One of the ways that Wordgathering's attitude towards book reviews differs from most other journals is in its willingness to occasionally review manuscripts that have not yet found a publisher. In its September 2015 issue, Wordgathering reviewed MaryAnn Miller's manuscript for her poetry book La Belle Indifference . Miller's manuscript has recently been published by Finishing Line Press and their incredile editor Leah Maines as Cures for Hysteria. Though it remains a fresh and important book, the gap between composition and publication of Miller's volume illustrates both the need for publishers committed to publishing the work of disabled writers and the importance of reading journals like Wordgathering and others in the Disability Literature Consortium that can make new poetry available as it happens.
Interviews in Wordgathering give readers another angle from which to look at the work of writers, publishers, and others involved in disability literature. The first interview in this issue is with Corbett O'Toole, the founder of the relatively new Reclamation Press. It focuses on the publication of work by writers with disabilities, such as the book by Raymond Luczak above. The second inteview, conducted by writer Shane Neilson is with Canadian poet Kevin Spenst whose latest book deals with his father's schizophrenia.
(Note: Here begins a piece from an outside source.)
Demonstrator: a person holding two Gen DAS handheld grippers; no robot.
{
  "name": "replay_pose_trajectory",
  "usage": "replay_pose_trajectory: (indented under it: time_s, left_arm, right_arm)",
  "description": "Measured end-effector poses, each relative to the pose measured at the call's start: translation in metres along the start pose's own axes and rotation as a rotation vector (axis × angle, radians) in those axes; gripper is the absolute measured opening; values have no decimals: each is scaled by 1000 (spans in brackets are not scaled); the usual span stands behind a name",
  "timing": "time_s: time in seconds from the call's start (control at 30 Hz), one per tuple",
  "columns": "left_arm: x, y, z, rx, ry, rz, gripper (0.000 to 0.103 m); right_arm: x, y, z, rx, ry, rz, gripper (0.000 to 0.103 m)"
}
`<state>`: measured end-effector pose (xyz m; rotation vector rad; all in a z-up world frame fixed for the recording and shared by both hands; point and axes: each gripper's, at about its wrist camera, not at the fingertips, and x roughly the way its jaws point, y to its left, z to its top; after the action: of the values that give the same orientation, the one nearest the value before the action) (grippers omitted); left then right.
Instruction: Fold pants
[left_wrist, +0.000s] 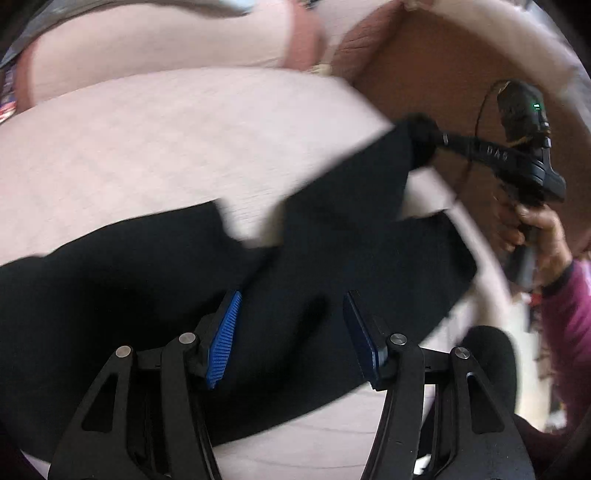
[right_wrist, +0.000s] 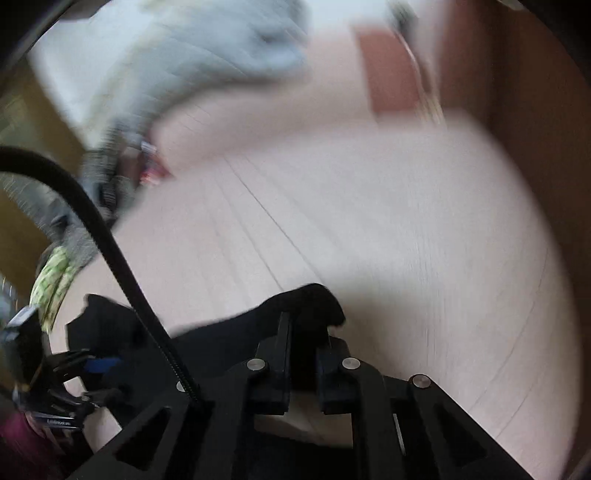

As always, Wordgathering is indebted to those who offered their skills as book reviewers in this issue: Patricia Dunn, Anne Finger, Anne Kaier and Emily Michael. Each of them is an accomplished writer in their own right whose work can be seen listed in the journal's "Author Index." This journal is continually looking for writers interested in revieing books in addition to recommendations for new books by writers with disabilities or in the field of disability literature to review. Queries can be addressed to email@example.com.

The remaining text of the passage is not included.